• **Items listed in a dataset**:
************

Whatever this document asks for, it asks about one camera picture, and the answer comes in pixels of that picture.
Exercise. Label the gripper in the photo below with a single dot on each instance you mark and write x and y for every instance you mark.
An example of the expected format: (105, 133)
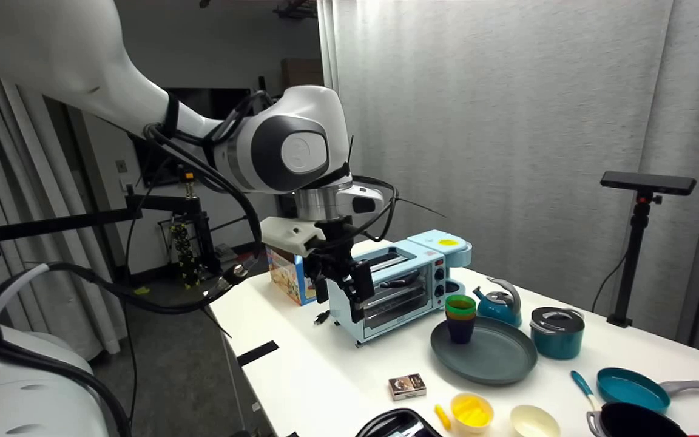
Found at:
(331, 255)

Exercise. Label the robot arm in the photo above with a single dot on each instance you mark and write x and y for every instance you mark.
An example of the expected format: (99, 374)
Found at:
(76, 54)

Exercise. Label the heap of yellow chips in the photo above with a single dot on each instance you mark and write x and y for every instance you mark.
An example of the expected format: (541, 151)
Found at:
(472, 414)

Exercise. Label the yellow bowl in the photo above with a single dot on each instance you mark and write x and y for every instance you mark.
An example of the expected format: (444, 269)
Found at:
(462, 425)

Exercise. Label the cream bowl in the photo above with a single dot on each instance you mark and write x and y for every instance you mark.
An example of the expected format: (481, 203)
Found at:
(534, 423)

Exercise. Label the black power plug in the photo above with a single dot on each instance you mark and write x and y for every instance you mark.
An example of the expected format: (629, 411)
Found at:
(322, 317)

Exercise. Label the colourful cardboard box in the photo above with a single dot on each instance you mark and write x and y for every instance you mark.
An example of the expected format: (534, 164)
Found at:
(286, 279)

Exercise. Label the toaster oven door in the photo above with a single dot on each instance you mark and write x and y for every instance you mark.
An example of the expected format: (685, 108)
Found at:
(401, 303)

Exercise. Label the light blue toaster oven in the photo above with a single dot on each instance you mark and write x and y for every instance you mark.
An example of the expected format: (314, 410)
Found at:
(413, 267)

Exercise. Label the toaster oven knob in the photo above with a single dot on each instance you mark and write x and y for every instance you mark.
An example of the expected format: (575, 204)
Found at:
(439, 290)
(439, 274)

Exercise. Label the black tape strip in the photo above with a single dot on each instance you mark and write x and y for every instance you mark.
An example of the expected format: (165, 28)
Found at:
(258, 353)

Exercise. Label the small brown box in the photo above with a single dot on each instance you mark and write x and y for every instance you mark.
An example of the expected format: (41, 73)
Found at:
(407, 386)

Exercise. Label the stack of plastic cups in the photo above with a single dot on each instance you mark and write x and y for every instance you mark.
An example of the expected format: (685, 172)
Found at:
(460, 318)

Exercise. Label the black tray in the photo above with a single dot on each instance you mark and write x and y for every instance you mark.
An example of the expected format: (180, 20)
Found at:
(395, 425)

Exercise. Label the teal kettle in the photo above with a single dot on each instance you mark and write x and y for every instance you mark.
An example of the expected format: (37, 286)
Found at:
(498, 306)

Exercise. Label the yellow chip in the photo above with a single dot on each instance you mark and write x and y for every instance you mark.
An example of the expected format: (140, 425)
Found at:
(443, 417)

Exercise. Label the grey plate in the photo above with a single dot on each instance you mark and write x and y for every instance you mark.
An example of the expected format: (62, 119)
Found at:
(498, 358)

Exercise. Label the brown cabinet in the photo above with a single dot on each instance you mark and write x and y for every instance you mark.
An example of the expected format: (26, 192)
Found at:
(301, 74)

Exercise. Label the grey pot lid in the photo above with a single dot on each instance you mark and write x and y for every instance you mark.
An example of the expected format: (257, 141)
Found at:
(559, 320)

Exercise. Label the teal pot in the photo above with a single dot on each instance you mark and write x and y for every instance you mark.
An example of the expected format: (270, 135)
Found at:
(557, 343)

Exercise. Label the grey curtain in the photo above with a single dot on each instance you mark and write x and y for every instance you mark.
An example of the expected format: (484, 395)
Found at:
(507, 121)

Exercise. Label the stand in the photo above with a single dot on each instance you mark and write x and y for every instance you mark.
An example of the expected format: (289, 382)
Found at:
(82, 221)

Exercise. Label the teal frying pan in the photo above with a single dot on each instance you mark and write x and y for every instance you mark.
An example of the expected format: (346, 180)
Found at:
(631, 388)

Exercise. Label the black pot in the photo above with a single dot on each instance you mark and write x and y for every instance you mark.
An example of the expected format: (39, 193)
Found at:
(634, 422)

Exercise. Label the beige curtain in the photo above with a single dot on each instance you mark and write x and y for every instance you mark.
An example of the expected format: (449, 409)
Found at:
(16, 194)

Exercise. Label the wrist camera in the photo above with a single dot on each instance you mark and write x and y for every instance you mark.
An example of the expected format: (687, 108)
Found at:
(286, 233)

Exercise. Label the wall switch plate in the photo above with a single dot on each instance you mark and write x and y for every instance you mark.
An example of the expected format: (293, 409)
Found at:
(121, 165)

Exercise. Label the camera on tripod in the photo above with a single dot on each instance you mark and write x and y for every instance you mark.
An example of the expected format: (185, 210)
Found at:
(647, 182)

************

• **Problem statement**:
Could you copy each line above exactly as written, minus any pictures?

• **Response to this task**:
Whatever this document asks for, it asks about one camera picture, and the answer comes in pixels of that picture.
Exercise. Label the gripper in the photo below with a single dot on each instance you mark and write x and y for every instance you mark.
An example of the expected format: (105, 133)
Found at:
(331, 255)

Exercise. Label the robot arm in the photo above with a single dot on each instance you mark and write x and y for every instance you mark.
An example of the expected format: (99, 374)
Found at:
(76, 54)

Exercise. Label the heap of yellow chips in the photo above with a single dot on each instance you mark and write x and y for every instance you mark.
An example of the expected format: (541, 151)
Found at:
(472, 414)

Exercise. Label the yellow bowl in the photo above with a single dot on each instance you mark and write x and y for every instance you mark.
An example of the expected format: (444, 269)
Found at:
(462, 425)

Exercise. Label the cream bowl in the photo above with a single dot on each instance you mark and write x and y for every instance you mark.
An example of the expected format: (481, 203)
Found at:
(534, 423)

Exercise. Label the black power plug in the photo above with a single dot on each instance you mark and write x and y for every instance you mark.
An example of the expected format: (629, 411)
Found at:
(322, 317)

Exercise. Label the colourful cardboard box in the photo above with a single dot on each instance you mark and write x and y for every instance you mark.
An example of the expected format: (534, 164)
Found at:
(286, 279)

Exercise. Label the toaster oven door in the photo above with a single dot on each instance you mark and write x and y for every instance you mark.
An example of the expected format: (685, 108)
Found at:
(401, 303)

Exercise. Label the light blue toaster oven in the photo above with a single dot on each instance you mark and write x and y for every instance you mark.
An example of the expected format: (314, 410)
Found at:
(413, 267)

Exercise. Label the toaster oven knob in the photo above with a single dot on each instance you mark and write x and y for every instance you mark.
An example of the expected format: (575, 204)
Found at:
(439, 290)
(439, 274)

Exercise. Label the black tape strip in the photo above with a single dot on each instance you mark and write x and y for every instance you mark.
An example of the expected format: (165, 28)
Found at:
(258, 353)

Exercise. Label the small brown box in the photo above with a single dot on each instance you mark and write x and y for every instance you mark.
An example of the expected format: (41, 73)
Found at:
(407, 386)

Exercise. Label the stack of plastic cups in the photo above with a single dot on each instance you mark and write x and y for every instance you mark.
An example of the expected format: (685, 172)
Found at:
(460, 318)

Exercise. Label the black tray in the photo above with a single dot on each instance you mark and write x and y for every instance you mark.
An example of the expected format: (180, 20)
Found at:
(395, 425)

Exercise. Label the teal kettle in the photo above with a single dot on each instance you mark and write x and y for every instance you mark.
An example of the expected format: (37, 286)
Found at:
(498, 306)

Exercise. Label the yellow chip in the photo above with a single dot on each instance you mark and write x and y for every instance you mark.
An example of the expected format: (140, 425)
Found at:
(443, 417)

Exercise. Label the grey plate in the photo above with a single dot on each instance you mark and write x and y for every instance you mark.
An example of the expected format: (62, 119)
Found at:
(498, 358)

Exercise. Label the brown cabinet in the photo above with a single dot on each instance you mark and write x and y for every instance you mark.
An example of the expected format: (26, 192)
Found at:
(301, 74)

Exercise. Label the grey pot lid in the photo above with a single dot on each instance you mark and write x and y for every instance you mark.
An example of the expected format: (257, 141)
Found at:
(559, 320)

Exercise. Label the teal pot in the photo above with a single dot on each instance you mark and write x and y for every instance you mark.
An example of the expected format: (270, 135)
Found at:
(557, 343)

Exercise. Label the grey curtain in the photo above with a single dot on each instance you mark and write x and y for every instance you mark.
An example of the expected format: (484, 395)
Found at:
(507, 121)

Exercise. Label the stand in the photo above with a single dot on each instance you mark and write x and y for every instance you mark.
An example of the expected format: (289, 382)
Found at:
(82, 221)

Exercise. Label the teal frying pan in the photo above with a single dot on each instance you mark and write x and y for every instance you mark.
An example of the expected format: (346, 180)
Found at:
(631, 388)

Exercise. Label the black pot in the photo above with a single dot on each instance you mark and write x and y for every instance you mark.
An example of the expected format: (39, 193)
Found at:
(634, 422)

Exercise. Label the beige curtain in the photo above with a single dot on each instance you mark and write x and y for every instance you mark.
An example of the expected format: (449, 409)
Found at:
(16, 194)

Exercise. Label the wrist camera in the photo above with a single dot on each instance you mark and write x and y for every instance you mark.
An example of the expected format: (687, 108)
Found at:
(286, 233)

Exercise. Label the wall switch plate in the photo above with a single dot on each instance you mark and write x and y for every instance you mark.
An example of the expected format: (293, 409)
Found at:
(121, 165)

Exercise. Label the camera on tripod in the photo above with a single dot on each instance you mark and write x and y for every instance you mark.
An example of the expected format: (185, 210)
Found at:
(647, 182)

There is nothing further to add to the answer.